Task prompt: Find and return every line of the data that contains the word "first".

[Items from a dataset]
=== Section Start ===
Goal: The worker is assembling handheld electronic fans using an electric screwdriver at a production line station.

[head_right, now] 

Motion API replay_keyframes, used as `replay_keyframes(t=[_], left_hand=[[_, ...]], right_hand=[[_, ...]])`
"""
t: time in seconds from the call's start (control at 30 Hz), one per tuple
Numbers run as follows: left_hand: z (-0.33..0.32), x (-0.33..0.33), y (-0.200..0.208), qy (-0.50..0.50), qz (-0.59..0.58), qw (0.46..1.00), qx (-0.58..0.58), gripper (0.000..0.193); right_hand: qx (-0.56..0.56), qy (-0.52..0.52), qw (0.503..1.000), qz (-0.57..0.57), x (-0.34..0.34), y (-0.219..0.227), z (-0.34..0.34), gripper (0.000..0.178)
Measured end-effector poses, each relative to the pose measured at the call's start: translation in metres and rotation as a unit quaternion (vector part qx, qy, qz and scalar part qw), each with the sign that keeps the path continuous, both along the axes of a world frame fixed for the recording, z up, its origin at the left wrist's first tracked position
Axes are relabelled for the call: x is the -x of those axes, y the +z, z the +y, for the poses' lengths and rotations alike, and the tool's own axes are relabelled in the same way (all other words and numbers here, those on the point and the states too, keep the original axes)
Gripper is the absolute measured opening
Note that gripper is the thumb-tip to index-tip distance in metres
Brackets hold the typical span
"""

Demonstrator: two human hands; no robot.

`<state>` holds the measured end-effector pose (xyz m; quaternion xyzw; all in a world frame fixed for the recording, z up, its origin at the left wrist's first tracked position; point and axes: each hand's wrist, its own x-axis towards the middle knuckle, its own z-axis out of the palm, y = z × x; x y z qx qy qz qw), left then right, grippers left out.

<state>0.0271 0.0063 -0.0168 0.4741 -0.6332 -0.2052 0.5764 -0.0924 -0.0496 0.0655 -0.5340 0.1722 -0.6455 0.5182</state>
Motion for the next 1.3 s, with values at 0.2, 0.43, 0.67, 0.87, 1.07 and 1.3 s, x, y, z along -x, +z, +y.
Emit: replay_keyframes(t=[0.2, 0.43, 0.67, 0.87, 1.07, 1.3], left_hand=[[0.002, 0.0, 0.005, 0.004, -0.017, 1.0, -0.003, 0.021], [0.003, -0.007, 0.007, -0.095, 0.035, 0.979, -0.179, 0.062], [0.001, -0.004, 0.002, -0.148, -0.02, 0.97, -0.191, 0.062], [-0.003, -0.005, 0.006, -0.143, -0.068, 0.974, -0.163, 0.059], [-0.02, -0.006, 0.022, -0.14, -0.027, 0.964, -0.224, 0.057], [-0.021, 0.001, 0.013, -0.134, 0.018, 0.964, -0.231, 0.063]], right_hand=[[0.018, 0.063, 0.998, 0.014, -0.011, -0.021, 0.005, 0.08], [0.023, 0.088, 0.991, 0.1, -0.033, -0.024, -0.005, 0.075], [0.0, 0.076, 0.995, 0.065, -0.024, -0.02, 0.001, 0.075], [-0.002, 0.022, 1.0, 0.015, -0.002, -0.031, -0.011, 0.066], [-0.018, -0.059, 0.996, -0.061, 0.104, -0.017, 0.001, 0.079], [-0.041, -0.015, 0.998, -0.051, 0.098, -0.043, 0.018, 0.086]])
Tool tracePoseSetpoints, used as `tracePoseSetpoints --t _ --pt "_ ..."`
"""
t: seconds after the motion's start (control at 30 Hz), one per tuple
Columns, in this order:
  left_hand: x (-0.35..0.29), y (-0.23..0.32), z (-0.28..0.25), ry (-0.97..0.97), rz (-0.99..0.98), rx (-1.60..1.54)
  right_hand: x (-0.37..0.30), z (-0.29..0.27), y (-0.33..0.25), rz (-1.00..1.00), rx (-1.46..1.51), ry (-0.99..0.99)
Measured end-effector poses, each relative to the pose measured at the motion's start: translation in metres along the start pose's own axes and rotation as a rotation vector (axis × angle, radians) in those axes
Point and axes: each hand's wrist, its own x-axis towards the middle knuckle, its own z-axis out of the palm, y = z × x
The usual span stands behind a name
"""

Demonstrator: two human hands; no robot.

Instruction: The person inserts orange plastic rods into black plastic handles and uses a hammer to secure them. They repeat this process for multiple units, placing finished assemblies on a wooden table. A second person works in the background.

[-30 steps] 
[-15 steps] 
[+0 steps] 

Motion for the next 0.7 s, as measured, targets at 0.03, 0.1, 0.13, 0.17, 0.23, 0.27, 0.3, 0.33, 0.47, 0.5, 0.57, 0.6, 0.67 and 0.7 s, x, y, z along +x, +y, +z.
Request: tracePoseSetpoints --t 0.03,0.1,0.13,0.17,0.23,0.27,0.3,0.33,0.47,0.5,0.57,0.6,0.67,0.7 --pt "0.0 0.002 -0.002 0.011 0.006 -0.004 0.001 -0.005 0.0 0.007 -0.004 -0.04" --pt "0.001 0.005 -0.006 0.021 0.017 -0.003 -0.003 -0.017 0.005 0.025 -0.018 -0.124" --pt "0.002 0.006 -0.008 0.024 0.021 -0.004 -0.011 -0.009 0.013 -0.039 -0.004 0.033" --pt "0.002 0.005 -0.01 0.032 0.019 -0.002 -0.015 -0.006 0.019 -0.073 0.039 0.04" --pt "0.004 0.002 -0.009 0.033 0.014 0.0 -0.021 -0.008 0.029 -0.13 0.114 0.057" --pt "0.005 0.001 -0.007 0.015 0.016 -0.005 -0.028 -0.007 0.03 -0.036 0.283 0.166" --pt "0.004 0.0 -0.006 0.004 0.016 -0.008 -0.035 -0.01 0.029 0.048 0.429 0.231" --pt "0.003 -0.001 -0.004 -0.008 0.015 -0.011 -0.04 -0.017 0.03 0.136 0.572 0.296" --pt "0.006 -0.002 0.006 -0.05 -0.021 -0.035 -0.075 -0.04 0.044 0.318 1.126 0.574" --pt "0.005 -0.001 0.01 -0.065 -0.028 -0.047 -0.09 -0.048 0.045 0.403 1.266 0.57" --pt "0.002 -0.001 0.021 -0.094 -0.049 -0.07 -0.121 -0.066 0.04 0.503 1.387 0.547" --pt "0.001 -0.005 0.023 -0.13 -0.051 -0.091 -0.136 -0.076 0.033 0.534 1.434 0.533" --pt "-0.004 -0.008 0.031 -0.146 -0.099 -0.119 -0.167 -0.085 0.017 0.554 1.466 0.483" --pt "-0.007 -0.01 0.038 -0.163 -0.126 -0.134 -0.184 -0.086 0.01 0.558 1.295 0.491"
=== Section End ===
Answer to this exercise:
Measured end-effector poses, each relative to the pose measured at the call's start: translation in metres and rotation as a unit quaternion (vector part qx, qy, qz and scalar part qw), each with the sign that keeps the path continuous, both along the axes of a world frame fixed for the recording, z up, its origin at the left wrist's first tracked position
`<state>` holds the measured end-effector pose (xyz m; quaternion xyzw; all in a world frame fixed for the recording, z up, its origin at the left wrist's first tracked position; point and axes: each hand's wrist, its own x-axis towards the middle knuckle, its own z-axis out of the palm, y = z × x; x y z qx qy qz qw), left then right, grippers left out.

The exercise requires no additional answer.